O governo do estado encerrou ontem a consulta pública realizada para receber propostas de ajustes ao programa “Minas Consciente”, que orienta a retomada segura e gradual da economia mineira conforme as conquistas e retrocessos no enfrentamento à pandemia de Covid-19.

Conselheiro Lafaiete participa ativamente deste processo contribuindo com críticas e sugestões para aprimorar os critérios adotados na flexibilização. O presidente da Associação Comercial, Industrial, Agropecuária e de Serviços (ACIAS), Leandro Chagas, avalia que, da forma como foi concebido, o programa vinha prejudicando os municípios: “Precisamos entender que a economia da nossa cidade depende do comércio e por isso se difere dos municípios da região, cuja economia não têm dependência direta do comércio como a nossa. O projeto do ‘Minas Consciente” é muito amplo e vago porque abrange todas as cidades do estado sem levar em conta as particularidades de cada uma. As entidades representativas do comércio de Lafaiete trabalharam de forma conjunta com o município por um único objetivo: fazer com que a saúde e a preservação de vidas continuem em primeiro lugar, mas alinhadas à economia. Procuramos enfatizar as particularidades de nossa cidade argumentando que, por estar há quase quatro meses parcialmente fechado, o comércio não conseguirá sobreviver por mais tempo”.
Alternativas
De acordo com o presidente da ACIAS, o setor produtivo de Lafaiete ofereceu alternativas para adequar a economia local ao combate à Covid-19: “Propusemos, por exemplo, alternar os horários de funcionamento do comércio para diminuir o fluxo de pessoas nos ônibus. Deste modo, cremos que será possível o funcionamento das lojas de roupas e dos salões de beleza, tudo isso com respeito às medidas de higiene e segurança”.
Sindcomércio

O Sindcomércio também participou do encaminhamento de sugestões ao governo do estado. “A revisão precisa corrigir os equívocos do atual modelo, que limita a estratégia de combate ao vírus, ao ato de mandar abrir ou fechar o comércio, evitando que, sem resultados efetivos, continue sendo imposto um sacrifício além do necessário a inúmeras empresas e empregados, que irá agravar a crise pós-pandemia”, afirma o presidente do Sindicato do Comércio, Bento Oliveira.
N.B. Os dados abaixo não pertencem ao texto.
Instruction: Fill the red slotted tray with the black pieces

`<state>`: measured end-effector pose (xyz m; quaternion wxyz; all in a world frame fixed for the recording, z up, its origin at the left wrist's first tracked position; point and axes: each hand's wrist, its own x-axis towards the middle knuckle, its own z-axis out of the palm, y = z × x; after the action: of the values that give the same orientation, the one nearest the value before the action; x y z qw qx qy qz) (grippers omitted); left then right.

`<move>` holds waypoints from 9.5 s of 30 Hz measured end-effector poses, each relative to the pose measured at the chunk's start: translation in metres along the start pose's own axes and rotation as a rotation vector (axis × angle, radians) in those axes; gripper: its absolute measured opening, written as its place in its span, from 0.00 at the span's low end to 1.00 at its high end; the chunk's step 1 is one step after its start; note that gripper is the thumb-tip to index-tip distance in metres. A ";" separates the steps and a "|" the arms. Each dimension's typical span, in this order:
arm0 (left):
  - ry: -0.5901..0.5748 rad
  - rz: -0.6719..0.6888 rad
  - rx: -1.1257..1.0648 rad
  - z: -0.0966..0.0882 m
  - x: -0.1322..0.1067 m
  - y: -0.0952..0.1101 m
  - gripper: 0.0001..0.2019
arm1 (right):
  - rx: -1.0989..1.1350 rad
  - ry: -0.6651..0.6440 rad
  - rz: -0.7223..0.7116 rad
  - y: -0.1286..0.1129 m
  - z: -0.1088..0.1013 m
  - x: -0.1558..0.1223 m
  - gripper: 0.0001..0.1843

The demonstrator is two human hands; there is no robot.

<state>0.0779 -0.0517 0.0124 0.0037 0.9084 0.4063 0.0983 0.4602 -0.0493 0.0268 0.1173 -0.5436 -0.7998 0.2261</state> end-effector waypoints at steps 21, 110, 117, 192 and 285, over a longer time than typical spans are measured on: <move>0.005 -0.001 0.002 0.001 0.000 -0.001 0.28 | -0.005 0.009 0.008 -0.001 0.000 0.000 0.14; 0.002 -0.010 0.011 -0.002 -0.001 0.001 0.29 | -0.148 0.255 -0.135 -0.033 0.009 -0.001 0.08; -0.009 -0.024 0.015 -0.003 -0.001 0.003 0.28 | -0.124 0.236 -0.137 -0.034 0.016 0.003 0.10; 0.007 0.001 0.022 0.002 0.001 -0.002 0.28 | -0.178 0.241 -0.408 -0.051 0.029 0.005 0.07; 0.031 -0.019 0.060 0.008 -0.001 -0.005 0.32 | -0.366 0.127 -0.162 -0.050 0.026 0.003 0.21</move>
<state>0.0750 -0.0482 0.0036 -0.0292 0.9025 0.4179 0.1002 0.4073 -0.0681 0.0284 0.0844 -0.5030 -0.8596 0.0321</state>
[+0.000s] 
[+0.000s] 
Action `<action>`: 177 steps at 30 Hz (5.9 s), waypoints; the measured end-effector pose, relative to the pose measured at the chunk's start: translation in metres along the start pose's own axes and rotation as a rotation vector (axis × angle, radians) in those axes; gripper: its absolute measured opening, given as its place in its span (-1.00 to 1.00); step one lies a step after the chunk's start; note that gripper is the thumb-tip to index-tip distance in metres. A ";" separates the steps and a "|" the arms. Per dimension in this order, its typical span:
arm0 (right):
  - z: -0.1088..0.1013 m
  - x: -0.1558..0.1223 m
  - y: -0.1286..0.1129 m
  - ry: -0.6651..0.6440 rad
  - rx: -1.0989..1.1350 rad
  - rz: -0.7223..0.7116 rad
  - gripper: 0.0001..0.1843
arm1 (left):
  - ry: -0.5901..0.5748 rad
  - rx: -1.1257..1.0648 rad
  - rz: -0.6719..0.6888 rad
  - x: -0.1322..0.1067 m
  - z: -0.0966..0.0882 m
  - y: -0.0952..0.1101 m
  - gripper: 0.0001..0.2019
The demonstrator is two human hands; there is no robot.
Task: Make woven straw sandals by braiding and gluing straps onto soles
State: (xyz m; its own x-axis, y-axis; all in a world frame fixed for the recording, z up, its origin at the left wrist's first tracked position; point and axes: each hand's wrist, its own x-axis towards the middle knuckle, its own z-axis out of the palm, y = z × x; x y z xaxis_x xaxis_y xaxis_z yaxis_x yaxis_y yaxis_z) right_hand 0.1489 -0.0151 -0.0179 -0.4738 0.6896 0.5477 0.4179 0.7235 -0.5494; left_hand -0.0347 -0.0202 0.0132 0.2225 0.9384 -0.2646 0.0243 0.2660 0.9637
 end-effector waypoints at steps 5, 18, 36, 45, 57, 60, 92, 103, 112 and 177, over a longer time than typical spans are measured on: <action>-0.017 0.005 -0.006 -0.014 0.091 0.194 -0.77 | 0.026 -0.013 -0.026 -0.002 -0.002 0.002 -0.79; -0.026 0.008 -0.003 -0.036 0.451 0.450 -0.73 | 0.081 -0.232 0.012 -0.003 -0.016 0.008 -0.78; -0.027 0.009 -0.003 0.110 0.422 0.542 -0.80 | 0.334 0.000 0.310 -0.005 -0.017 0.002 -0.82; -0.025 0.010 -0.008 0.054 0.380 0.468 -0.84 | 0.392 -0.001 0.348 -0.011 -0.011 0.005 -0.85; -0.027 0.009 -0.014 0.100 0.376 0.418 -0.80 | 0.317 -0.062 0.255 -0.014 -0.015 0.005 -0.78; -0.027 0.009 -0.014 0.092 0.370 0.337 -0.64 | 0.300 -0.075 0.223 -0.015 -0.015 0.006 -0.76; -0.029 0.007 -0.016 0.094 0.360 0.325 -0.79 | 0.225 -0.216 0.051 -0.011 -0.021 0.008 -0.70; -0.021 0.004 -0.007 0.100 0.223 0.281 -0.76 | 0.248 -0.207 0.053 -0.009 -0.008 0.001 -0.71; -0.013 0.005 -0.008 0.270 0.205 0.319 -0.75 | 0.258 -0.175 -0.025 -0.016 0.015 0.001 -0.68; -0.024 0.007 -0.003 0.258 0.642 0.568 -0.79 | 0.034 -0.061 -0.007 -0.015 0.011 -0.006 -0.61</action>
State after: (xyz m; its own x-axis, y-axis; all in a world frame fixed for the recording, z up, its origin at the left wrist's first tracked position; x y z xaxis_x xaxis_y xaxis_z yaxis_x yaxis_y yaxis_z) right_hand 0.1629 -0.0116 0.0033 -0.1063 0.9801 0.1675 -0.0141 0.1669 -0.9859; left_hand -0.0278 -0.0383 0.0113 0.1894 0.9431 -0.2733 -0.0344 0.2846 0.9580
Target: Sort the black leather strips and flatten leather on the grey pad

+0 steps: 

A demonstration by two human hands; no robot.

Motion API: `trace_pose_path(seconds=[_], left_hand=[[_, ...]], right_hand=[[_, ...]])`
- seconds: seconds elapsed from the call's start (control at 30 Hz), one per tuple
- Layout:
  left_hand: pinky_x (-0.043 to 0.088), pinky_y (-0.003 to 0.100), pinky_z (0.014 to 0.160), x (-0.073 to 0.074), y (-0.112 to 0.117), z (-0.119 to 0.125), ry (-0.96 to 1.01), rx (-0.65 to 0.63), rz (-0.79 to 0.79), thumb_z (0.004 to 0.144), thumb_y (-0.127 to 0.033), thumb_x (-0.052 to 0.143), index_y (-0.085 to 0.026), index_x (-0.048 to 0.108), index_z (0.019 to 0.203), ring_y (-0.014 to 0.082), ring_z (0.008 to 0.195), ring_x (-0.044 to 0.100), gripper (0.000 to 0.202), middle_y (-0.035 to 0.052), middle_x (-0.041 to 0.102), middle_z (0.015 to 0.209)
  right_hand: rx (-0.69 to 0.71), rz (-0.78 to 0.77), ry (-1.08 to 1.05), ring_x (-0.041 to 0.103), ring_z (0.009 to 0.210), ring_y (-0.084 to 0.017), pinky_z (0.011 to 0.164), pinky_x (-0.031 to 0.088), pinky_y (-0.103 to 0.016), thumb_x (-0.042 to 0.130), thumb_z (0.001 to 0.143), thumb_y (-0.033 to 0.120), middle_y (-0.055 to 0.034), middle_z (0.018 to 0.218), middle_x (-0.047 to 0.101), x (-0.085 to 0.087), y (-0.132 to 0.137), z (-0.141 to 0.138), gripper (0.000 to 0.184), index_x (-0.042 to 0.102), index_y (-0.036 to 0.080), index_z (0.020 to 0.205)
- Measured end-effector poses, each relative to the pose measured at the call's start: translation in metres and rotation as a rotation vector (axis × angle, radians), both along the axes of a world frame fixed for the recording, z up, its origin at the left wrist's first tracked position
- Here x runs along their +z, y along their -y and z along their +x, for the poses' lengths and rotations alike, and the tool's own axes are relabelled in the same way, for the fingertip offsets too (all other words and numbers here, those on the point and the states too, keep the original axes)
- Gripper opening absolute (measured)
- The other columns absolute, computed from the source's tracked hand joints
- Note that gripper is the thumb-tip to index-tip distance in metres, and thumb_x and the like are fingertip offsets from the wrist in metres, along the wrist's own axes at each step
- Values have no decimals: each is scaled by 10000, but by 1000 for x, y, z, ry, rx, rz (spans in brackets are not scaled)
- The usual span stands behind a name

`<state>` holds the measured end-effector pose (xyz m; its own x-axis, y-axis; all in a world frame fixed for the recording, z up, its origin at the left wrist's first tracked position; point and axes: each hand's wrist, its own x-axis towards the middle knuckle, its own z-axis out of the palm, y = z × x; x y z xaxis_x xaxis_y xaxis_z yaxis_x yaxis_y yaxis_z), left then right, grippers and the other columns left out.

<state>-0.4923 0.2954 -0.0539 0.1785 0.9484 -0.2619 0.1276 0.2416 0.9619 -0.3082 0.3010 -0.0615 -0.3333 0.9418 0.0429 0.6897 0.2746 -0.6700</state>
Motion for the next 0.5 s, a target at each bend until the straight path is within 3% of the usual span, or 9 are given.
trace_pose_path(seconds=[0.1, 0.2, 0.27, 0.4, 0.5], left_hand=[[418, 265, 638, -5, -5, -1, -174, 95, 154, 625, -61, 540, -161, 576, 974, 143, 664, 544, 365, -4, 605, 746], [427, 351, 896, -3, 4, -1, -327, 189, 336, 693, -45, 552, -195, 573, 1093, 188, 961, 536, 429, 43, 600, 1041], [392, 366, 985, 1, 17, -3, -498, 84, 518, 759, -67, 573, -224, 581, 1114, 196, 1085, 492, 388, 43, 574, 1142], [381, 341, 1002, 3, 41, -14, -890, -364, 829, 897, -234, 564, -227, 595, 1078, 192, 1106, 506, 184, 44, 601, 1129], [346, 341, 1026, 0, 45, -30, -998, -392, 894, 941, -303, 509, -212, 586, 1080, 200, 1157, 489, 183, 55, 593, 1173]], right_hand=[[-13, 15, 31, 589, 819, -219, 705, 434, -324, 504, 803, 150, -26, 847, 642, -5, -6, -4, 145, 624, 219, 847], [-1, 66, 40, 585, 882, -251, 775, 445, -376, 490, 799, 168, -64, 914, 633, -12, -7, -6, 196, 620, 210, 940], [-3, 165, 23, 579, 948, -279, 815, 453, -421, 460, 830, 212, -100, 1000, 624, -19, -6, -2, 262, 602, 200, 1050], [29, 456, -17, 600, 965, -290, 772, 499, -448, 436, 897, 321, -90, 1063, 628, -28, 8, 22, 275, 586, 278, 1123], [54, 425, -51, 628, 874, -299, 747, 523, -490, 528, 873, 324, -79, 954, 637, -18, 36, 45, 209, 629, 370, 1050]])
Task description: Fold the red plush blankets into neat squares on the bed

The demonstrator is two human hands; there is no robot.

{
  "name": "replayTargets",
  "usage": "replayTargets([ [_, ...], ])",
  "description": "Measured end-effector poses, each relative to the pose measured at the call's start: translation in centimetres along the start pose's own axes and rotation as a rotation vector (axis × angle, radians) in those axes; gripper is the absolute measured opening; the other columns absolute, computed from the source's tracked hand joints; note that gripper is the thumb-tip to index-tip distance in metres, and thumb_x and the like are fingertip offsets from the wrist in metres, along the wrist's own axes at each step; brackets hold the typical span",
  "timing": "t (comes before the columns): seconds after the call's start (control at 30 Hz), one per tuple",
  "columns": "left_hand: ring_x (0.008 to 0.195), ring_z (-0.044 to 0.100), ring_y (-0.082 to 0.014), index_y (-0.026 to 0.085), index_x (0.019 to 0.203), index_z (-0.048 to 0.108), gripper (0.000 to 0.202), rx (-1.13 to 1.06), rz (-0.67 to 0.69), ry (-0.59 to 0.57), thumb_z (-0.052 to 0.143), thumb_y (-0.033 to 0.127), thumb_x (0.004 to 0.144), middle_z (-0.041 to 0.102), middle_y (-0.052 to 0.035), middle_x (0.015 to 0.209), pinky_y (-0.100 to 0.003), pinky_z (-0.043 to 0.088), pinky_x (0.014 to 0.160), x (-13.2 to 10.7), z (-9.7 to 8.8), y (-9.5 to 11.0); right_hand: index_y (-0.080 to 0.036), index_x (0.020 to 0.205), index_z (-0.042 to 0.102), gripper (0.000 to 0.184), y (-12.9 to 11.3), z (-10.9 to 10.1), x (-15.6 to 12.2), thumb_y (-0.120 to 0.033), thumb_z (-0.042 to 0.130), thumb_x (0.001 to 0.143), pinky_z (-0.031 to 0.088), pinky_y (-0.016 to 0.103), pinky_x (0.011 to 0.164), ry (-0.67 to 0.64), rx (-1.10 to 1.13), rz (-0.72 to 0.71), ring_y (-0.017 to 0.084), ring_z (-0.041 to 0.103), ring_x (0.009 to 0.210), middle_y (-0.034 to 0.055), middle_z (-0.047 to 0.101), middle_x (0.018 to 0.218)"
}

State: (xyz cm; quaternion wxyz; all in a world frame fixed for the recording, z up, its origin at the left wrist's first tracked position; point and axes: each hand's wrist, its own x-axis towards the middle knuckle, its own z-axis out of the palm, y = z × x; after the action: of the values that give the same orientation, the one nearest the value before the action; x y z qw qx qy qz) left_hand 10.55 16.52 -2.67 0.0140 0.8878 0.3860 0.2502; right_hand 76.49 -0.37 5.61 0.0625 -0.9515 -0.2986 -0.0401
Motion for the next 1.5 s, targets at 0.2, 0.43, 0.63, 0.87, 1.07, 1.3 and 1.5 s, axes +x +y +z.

Respondendo ao formulário da consulta foi dito que no entendimento da entidade a legislação deve se concentrar em diminuir as oportunidades de contágio, dando preferência para aos aspectos e situações de maior risco efetivo, como: transporte público, aglomerações em ambientes públicos, eventos familiares e festivos e deslocamentos desnecessários As reduções de horário e/ou dias de atendimento promovem o aumento na concentração de pessoas durante o funcionamento, sendo assim, melhor manter ou ampliar o período de funcionamento e se for o caso, alterar o horário de abertura das lojas por setor, reduzindo o impacto no transporte, tanto no início quanto no final do expediente.
Outra sugestão apresentada é que, tendo em vista a extensão do de Minas Gerais e a sua diversidade, o programa deveria utilizar esses novos critérios para definir e divulgar níveis de funcionamento da atividade econômica, em cada uma das ondas, tornando-as indicativas e orientativas, além de ampliar a autonomia dos gestores municipais, para definirem melhor o posicionamento no programa, com base na realidade local.
As propostas do setor produtivo de Conselheiro Lafaiete foram encaminhadas, tanto pelo setor produtivo local através da plataforma de consulta pública do programa “Minas Consciente”, quanto diretamente ao governador Romeu Zema pelo prefeito Mário Marcus.